Researchers from the National Taiwan University and the Eindhoven University of Technology have published a paper on wireless touch interfaces with a difference: their RFTouchPads require no batteries or microcontroller to operate.
"Touch inputs are direct and intuitive," the researchers explain in the paper detailing the technology. "However, the deployment of touch sensors usually requires a signal processing unit (i.e., microcontroller) and a power supply. These extra hardware requirements limit the scalability and flexibility of the touch input deployment in ubiquitous computing applications.
"Solutions that leverage computer vision or radio-frequency identification (RFID) can reduce their hardware requirements. Vision-based solutions use one or more camera(s) to track touch events on a surface. However, such a tracking easily fails in the cases of occlusion. RFID-based solutions use a wireless ultra-high frequency (UHF) reader to track touch events on UHF RFID tags, with the tracking being more resilient to the line-of-sight problems.

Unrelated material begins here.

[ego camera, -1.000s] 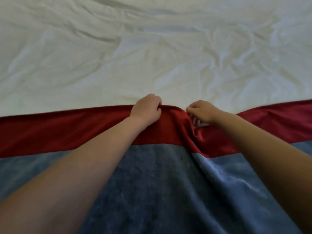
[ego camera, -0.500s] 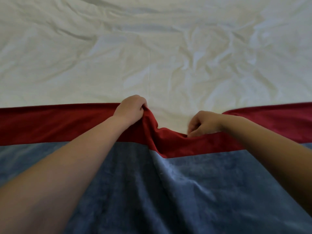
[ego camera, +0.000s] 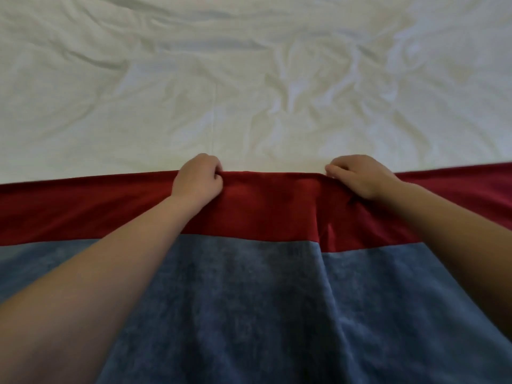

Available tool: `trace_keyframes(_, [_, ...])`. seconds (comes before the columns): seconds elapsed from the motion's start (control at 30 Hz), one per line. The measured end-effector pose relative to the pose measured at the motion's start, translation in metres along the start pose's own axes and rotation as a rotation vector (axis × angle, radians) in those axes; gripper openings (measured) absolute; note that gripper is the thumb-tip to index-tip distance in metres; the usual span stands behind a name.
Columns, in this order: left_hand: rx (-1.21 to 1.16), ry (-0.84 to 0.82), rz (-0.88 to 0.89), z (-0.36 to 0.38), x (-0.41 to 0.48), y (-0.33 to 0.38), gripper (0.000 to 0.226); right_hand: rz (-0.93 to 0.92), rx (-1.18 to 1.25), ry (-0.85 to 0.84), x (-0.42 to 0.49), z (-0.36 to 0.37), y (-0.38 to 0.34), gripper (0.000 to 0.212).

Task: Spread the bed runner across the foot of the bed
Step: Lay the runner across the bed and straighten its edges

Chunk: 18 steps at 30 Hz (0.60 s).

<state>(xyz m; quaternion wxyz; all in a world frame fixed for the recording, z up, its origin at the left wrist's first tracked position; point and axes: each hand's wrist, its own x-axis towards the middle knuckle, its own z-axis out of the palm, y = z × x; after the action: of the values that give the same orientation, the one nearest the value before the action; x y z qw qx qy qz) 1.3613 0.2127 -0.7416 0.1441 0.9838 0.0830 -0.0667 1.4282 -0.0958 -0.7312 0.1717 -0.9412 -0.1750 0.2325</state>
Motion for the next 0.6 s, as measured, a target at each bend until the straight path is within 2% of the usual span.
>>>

"Multiple RFID tags can be placed nearby each other to enable expressive gesture inputs such as swiping. However, the size of the antenna required for the signal transmission limits the number of possible ways of the deployment of such a solution. For example, the tags cannot be deployed as a two-dimensional (2D) grid that is large and dense enough for capturing fine-grained, less-constrained touch inputs we normally perform on a touchscreen. Hence, the following question arises: how can we enable fine-grained 2D touch inputs on RFID tags so that the scalability and flexibility of the solution remain uncompromised?"
The solution: RFTouchPads, a system of modular hardware designs which require no battery or external power source. The trick: multiple RFID chips connected to an antenna in parallel, but with only one of the endpoints linked. When a finger touches the other endpoint, the antenna circuit is completed and the chip activates — with enough harvested power, the researchers claim, for the touch to be detected on an RFID reader up to two metres (around 6'6") away.

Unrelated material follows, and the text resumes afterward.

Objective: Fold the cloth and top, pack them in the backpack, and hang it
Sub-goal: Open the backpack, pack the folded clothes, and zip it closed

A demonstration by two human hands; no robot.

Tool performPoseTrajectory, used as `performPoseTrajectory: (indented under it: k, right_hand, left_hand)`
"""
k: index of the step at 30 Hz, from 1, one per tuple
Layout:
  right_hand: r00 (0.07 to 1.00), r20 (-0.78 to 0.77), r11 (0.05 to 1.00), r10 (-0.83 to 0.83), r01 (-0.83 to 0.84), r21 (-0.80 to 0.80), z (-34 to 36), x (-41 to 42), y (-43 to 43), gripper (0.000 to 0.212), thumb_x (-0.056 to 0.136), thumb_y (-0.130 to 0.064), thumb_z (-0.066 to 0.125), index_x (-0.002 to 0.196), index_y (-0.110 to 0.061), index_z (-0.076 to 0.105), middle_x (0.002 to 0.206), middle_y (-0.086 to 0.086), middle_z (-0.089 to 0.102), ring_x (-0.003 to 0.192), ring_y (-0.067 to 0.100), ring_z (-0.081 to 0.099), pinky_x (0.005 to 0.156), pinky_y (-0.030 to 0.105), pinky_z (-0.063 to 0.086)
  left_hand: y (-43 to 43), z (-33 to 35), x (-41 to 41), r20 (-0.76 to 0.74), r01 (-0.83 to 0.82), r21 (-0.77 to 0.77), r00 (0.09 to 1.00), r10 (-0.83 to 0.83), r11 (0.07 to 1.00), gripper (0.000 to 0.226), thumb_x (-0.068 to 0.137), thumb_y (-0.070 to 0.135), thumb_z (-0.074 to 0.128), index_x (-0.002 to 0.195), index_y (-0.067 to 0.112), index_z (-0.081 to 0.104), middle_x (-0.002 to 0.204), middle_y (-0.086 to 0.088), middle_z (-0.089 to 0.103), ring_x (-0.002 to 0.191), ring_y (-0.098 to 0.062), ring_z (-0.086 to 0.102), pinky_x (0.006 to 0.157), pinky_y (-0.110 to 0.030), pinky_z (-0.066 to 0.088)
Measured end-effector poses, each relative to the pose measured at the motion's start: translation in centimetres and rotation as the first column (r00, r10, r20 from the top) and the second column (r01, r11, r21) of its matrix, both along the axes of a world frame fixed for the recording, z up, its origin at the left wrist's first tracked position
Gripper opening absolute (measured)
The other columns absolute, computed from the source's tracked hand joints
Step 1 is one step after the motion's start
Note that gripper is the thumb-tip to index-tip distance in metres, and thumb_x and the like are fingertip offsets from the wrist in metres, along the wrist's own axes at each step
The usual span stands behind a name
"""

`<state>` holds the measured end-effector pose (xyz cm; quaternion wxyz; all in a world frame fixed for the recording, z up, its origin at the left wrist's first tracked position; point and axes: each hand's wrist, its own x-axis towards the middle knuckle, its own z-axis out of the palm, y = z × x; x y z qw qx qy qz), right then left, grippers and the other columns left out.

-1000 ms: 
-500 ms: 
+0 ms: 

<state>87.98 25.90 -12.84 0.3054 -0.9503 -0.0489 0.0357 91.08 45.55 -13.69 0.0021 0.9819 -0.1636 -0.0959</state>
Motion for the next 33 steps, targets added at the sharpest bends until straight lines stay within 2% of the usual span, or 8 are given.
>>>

The team's efforts have resulted in two implementations: StickerPad, a flexible 3x3-zone surface which can confirm to curved surfaces including the human body; and TilePad, which allows multiple 3x3 tiles to be connected to expand the sensing area. Neither include a battery, any external wiring, or a microcontroller — the latter differentiating it in cost and simplicity from earlier microcontroller-powered RFID-based touch detection systems.
The team presented its work, which does not yet have a direct path to commercialisation, at the 32nd Annual ACM Symposium on User Interface Software and Technology (UIST '19); the paper is available to download via the ACM Digital Library.